Wanna immediately get pegged as a tourist?  Say "hey, how are ya?" when you accidentally make eye contact with a random stranger.  Actually, just make eye contact with a random stranger, and that's probably enough, in and of itself.

Wearing jeans AND tennis shoes at the same time? Dead giveaway. Accidentally saying "y'all" to somebody?  It's all over.  You might as well strap on a fanny pack.


I actually had the following conversation with a (very hipster-ish) sales guy in a store:

Hipster Sales Guy:  So, where are you from?

Me:  How do you know I'm not from here?

Hipster Guy (snorting):  Honey?  You're wearing jeans and tennis shoes.  And you just said y'all.  Soooo, I'm gonna go with the south.

Me:  Not just the south.....the BEST southern state.  

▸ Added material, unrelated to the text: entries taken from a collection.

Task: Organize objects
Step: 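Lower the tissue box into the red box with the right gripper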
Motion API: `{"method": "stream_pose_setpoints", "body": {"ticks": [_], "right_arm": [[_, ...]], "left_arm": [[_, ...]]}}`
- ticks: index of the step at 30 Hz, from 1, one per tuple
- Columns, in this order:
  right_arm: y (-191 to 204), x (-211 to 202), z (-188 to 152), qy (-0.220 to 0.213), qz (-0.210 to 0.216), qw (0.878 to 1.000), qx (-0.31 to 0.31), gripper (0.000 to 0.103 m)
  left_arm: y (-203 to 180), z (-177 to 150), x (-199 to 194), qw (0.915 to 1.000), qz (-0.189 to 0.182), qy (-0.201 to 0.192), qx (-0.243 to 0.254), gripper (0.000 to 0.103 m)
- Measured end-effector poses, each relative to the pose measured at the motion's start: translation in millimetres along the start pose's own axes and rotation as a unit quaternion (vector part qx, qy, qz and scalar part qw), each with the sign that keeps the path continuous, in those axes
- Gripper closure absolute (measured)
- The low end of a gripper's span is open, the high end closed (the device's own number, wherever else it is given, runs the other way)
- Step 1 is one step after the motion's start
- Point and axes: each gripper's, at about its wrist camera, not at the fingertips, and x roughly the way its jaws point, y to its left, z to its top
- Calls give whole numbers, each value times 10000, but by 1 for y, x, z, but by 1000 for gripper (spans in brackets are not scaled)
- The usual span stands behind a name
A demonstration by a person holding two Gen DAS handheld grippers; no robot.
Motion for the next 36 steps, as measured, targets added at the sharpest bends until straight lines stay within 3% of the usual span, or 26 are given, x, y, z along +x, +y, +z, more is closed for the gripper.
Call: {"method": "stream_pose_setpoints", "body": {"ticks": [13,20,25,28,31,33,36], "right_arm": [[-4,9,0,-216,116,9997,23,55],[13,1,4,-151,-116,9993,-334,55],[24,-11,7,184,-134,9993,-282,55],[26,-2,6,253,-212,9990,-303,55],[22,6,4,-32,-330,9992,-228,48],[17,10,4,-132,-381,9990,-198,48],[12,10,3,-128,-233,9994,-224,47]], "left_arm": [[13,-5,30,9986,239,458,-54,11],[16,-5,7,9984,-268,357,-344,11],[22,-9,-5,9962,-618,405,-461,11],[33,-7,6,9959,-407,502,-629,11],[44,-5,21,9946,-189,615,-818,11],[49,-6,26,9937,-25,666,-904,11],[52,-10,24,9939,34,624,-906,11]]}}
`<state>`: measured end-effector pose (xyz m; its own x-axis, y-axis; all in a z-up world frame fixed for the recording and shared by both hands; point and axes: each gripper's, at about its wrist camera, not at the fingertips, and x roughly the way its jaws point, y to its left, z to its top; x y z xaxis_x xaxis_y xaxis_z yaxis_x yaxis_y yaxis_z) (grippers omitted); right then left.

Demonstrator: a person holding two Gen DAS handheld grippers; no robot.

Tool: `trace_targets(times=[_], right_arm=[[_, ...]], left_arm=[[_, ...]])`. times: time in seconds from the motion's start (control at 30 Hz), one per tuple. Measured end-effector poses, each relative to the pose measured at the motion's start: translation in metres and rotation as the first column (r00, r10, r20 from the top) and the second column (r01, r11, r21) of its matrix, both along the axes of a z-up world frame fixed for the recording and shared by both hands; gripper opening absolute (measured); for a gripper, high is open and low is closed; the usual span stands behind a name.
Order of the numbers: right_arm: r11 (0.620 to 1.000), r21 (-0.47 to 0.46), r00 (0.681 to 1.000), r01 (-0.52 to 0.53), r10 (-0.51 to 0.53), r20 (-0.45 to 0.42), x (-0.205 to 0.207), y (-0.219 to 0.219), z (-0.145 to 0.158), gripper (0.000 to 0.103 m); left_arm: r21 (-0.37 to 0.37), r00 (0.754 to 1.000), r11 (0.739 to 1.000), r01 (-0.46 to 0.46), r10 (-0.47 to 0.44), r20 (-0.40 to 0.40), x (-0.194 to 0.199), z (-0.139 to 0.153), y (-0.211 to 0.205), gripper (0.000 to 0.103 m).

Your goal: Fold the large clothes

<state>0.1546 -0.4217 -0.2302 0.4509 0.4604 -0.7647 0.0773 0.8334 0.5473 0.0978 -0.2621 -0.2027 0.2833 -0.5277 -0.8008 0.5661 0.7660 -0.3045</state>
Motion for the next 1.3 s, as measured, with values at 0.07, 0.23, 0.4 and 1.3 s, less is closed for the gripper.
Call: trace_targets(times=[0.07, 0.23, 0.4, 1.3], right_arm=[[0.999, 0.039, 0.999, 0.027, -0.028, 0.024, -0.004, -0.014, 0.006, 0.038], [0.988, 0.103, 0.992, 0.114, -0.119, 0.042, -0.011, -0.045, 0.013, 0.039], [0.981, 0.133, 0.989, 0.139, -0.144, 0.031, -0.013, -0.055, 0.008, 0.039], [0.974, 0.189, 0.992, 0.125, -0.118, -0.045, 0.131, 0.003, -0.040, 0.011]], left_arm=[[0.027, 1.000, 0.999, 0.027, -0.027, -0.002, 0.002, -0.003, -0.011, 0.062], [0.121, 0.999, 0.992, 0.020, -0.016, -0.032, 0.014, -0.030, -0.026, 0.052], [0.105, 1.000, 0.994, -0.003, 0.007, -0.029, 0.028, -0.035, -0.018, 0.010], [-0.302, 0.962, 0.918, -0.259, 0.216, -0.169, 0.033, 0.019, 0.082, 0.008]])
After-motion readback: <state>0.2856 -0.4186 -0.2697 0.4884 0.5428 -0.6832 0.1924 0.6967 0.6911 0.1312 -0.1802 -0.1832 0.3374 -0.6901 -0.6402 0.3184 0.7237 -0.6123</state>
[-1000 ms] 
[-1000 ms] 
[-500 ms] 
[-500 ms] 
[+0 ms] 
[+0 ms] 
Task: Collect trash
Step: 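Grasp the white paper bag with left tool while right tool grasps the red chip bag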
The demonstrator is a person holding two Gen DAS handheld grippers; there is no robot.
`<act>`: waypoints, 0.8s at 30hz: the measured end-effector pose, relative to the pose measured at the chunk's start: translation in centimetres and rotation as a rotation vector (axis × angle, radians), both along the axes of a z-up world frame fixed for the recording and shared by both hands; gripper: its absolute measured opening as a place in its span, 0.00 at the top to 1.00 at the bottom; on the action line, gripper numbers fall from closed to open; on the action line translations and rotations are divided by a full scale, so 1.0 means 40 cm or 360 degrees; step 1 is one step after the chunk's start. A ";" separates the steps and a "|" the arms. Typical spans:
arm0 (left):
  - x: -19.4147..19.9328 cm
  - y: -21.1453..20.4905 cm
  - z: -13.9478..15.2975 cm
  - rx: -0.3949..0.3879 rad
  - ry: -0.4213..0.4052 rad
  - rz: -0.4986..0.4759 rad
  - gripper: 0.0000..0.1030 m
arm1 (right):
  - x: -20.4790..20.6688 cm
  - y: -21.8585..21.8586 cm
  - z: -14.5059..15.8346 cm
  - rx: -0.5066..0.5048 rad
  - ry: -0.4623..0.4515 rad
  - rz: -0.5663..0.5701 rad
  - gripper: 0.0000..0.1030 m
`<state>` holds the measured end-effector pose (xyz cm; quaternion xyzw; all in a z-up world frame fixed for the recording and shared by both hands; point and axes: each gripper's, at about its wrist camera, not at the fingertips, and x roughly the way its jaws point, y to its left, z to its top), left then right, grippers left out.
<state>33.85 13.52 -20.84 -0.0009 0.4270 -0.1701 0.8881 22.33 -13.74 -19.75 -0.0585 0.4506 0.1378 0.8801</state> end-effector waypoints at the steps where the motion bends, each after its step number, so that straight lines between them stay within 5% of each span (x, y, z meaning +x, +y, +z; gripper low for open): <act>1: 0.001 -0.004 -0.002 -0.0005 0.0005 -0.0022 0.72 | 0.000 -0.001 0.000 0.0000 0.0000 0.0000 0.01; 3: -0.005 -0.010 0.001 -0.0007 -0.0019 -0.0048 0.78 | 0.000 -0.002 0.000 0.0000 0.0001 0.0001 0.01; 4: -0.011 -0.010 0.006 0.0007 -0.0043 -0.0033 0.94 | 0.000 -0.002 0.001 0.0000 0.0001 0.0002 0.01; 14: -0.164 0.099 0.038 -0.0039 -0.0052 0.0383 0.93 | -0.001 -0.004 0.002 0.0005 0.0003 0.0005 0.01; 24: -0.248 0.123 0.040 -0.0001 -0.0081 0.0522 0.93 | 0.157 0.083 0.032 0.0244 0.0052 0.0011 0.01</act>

(Not trying to get all feisty, just gotta throw out some Georgia pride.)

Hipster Guy:  Texas?

Me:  WHAT?!  No.  They're way too big for their britches over in Texas.

Hipster Guy:  Um, yeah.  You definitely just said "britches."

(Dear Texas, I actually love you. Don't hate me. I was just teasin' y'all.  Ha!)

Smoochin' in Times Square.
(Apparently I now feel the need to talk as southern as I possibly can.)

There's nothing like embarrassing yourself in the middle of Times Square, just for the joy it'll bring your child later.
And no, Starbucks didn't pay me for that product placement.
Actually, I paid them. So......

Family fun, looking NOT AT ALL touristy.

Yep. Out of the entire store, we ended up with the same two items.

I seem to have permanently attached a Starbucks cup to my hand.
No shame.

Our tour of NBC studios, during which we spotted Usher, and almost got kicked out of the building.

So, you may notice that I have changed races just a bit of a tan in some of these.
I'll just say this: it's usually not a good thing when, at the end of a spray tan appointment, your technician says "uh-oh."  

Again, just trying to impress a certain 2 year-old.
I didn't tell her that Elmo made us pay him $2, and smelled like urine.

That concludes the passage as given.